EXERCISE INSTRUCTIONS: Would you copy out, exactly as written, each line from the one containing "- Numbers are" to the end of the records below?
═══ DATA ═══
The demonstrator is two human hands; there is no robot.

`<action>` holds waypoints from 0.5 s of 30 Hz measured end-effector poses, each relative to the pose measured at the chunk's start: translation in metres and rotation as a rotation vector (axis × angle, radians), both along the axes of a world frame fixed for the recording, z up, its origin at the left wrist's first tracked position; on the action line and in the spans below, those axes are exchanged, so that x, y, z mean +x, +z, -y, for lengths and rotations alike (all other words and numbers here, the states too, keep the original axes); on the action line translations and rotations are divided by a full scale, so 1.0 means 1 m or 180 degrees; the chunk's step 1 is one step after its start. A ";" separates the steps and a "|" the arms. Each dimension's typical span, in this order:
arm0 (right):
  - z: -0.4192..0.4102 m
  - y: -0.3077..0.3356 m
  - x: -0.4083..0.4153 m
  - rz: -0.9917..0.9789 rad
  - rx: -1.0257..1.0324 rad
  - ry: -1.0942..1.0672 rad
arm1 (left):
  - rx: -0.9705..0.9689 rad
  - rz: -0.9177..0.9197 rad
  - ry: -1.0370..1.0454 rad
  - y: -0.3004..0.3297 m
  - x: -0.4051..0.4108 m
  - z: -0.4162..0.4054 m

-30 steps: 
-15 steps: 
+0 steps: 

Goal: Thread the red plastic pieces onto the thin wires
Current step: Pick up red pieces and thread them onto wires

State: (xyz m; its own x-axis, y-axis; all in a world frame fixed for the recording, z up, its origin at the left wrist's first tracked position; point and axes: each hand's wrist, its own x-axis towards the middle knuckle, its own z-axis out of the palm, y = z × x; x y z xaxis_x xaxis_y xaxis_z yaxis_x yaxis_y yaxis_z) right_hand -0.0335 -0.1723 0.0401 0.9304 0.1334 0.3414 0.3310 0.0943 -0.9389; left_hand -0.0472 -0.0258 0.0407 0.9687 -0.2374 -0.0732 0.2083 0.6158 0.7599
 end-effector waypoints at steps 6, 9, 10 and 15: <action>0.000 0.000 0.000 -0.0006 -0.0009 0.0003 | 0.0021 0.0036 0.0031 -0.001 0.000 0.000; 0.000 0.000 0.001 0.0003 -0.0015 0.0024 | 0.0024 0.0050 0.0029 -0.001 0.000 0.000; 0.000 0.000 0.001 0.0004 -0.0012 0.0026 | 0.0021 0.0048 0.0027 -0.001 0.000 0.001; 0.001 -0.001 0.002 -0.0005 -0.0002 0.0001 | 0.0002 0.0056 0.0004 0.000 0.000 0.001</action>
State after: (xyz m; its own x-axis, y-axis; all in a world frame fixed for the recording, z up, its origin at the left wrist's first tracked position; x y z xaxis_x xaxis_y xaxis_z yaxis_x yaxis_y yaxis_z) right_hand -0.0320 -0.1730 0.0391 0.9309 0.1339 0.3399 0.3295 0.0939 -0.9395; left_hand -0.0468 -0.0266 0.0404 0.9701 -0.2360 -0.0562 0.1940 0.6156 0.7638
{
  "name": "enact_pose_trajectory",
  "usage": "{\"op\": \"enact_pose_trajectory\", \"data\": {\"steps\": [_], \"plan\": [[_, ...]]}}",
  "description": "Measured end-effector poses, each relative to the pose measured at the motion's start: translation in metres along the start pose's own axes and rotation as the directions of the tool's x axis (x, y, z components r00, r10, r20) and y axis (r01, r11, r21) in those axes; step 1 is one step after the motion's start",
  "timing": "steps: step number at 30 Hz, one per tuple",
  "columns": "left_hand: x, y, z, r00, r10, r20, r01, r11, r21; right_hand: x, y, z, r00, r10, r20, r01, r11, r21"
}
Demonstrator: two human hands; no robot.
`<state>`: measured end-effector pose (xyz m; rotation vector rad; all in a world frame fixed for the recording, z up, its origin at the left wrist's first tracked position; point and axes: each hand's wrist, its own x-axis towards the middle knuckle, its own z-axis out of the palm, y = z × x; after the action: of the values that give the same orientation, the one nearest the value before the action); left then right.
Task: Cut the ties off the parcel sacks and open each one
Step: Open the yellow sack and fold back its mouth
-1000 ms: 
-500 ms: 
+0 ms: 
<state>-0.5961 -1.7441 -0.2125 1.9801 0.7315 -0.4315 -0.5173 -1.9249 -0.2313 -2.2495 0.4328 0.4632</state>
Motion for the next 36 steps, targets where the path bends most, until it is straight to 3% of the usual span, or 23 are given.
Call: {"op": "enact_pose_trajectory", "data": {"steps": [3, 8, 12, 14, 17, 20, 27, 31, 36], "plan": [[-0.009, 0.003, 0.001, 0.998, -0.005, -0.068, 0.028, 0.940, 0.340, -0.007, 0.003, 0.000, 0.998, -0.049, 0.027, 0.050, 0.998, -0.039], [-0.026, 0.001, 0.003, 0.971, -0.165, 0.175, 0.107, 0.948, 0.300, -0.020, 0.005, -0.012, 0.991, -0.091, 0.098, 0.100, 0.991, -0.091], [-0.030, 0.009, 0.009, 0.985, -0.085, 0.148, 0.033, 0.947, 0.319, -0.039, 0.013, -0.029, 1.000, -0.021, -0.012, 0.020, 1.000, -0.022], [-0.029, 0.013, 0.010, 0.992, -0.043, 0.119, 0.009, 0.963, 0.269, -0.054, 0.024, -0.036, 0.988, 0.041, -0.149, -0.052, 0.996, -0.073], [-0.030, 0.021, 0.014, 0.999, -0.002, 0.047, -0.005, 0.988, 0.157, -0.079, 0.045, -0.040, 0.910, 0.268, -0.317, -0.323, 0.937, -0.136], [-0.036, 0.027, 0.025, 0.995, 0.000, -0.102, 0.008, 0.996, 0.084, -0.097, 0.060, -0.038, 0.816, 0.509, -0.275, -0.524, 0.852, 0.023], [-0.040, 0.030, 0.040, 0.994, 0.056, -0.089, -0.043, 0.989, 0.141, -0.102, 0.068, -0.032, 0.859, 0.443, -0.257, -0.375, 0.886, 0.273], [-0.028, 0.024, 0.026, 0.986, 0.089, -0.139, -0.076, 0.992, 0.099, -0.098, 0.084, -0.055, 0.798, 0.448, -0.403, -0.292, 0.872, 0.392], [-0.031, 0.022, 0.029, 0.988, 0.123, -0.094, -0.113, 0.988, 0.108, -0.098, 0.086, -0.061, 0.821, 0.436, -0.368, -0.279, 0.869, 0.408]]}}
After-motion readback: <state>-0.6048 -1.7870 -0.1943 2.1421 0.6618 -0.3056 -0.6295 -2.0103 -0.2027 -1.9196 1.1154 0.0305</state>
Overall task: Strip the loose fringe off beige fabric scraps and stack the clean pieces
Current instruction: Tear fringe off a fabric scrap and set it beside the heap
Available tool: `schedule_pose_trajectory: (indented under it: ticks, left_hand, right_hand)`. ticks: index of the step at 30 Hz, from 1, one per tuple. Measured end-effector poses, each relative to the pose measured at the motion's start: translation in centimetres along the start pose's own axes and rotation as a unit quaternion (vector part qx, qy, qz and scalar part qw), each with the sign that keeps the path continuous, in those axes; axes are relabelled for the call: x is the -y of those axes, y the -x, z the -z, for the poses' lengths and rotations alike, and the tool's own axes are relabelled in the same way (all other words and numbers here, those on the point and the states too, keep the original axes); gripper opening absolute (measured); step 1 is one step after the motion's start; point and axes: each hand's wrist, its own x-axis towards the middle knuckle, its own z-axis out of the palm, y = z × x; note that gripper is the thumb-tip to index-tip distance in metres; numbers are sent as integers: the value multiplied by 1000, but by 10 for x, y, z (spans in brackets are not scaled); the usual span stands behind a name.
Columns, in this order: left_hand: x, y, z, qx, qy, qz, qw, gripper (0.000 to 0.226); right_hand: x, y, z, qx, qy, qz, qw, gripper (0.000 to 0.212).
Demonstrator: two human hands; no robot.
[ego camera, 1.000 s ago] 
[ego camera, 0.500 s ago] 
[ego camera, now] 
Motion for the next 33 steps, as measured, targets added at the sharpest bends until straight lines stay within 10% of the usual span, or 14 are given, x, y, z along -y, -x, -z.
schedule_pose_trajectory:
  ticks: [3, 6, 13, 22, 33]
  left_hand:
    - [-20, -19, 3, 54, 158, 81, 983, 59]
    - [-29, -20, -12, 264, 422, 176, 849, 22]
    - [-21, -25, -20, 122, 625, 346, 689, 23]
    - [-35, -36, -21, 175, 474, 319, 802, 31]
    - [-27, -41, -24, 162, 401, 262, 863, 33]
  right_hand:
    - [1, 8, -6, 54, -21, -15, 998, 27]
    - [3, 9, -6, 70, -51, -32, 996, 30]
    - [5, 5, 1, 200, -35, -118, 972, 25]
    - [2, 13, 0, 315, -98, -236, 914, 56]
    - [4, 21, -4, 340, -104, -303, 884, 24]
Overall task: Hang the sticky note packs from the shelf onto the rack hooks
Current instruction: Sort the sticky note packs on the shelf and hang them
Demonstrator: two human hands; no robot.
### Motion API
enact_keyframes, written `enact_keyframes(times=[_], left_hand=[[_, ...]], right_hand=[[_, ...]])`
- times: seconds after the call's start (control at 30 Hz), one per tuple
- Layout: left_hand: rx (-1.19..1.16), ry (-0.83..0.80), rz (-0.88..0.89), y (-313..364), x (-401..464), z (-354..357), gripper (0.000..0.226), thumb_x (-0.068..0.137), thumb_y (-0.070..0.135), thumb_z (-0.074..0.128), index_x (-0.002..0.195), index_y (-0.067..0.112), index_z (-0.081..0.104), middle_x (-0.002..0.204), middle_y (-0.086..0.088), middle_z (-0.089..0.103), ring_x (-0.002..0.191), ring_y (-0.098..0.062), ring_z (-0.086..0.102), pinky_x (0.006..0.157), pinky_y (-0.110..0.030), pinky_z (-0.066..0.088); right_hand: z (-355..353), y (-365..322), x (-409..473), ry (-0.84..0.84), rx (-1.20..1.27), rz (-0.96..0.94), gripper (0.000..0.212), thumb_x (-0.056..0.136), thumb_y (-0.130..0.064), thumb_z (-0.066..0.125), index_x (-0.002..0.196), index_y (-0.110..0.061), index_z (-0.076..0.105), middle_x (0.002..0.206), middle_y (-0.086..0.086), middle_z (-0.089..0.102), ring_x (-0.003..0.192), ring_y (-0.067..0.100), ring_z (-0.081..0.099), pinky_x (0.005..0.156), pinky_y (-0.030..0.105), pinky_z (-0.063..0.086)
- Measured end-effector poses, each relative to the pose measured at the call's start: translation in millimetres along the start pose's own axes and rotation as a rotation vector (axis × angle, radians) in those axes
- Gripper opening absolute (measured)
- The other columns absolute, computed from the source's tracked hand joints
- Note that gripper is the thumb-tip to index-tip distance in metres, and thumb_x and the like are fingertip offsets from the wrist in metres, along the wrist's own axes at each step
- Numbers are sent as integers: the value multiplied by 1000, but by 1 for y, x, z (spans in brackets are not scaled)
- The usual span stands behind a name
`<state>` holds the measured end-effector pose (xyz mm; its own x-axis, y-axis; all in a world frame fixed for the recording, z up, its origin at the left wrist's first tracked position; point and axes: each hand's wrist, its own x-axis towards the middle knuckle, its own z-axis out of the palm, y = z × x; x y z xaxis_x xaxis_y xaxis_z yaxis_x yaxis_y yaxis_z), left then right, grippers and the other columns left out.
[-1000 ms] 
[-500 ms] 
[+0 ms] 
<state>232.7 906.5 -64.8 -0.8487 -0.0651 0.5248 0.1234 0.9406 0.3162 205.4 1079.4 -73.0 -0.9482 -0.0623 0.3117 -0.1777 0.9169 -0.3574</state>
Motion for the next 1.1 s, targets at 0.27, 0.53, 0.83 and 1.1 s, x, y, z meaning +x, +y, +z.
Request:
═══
YOUR SOLUTION:
- Numbers are sent as integers: the value multiplied by 1000, but by 1 for y, x, z (spans in brackets are not scaled)
- The usual span stands behind a name
`<state>` holds the measured end-effector pose (xyz mm; its own x-axis, y-axis; all in a world frame fixed for the recording, z up, its origin at the left wrist's first tracked position; point and axes: each hand's wrist, its own x-axis towards the middle knuckle, its own z-axis out of the palm, y = z × x; x y z xaxis_x xaxis_y xaxis_z yaxis_x yaxis_y yaxis_z), left then right, grippers and the other columns left out.
[-1000 ms] 
[-500 ms] 
[+0 ms] 
<state>232.7 906.5 -64.8 -0.8487 -0.0651 0.5248 0.1234 0.9406 0.3162 205.4 1079.4 -73.0 -0.9482 -0.0623 0.3117 -0.1777 0.9169 -0.3574</state>
Motion for the next 1.1 s, targets at 0.27, 0.53, 0.83 and 1.1 s, x, y, z meaning +x, +y, +z.
Request:

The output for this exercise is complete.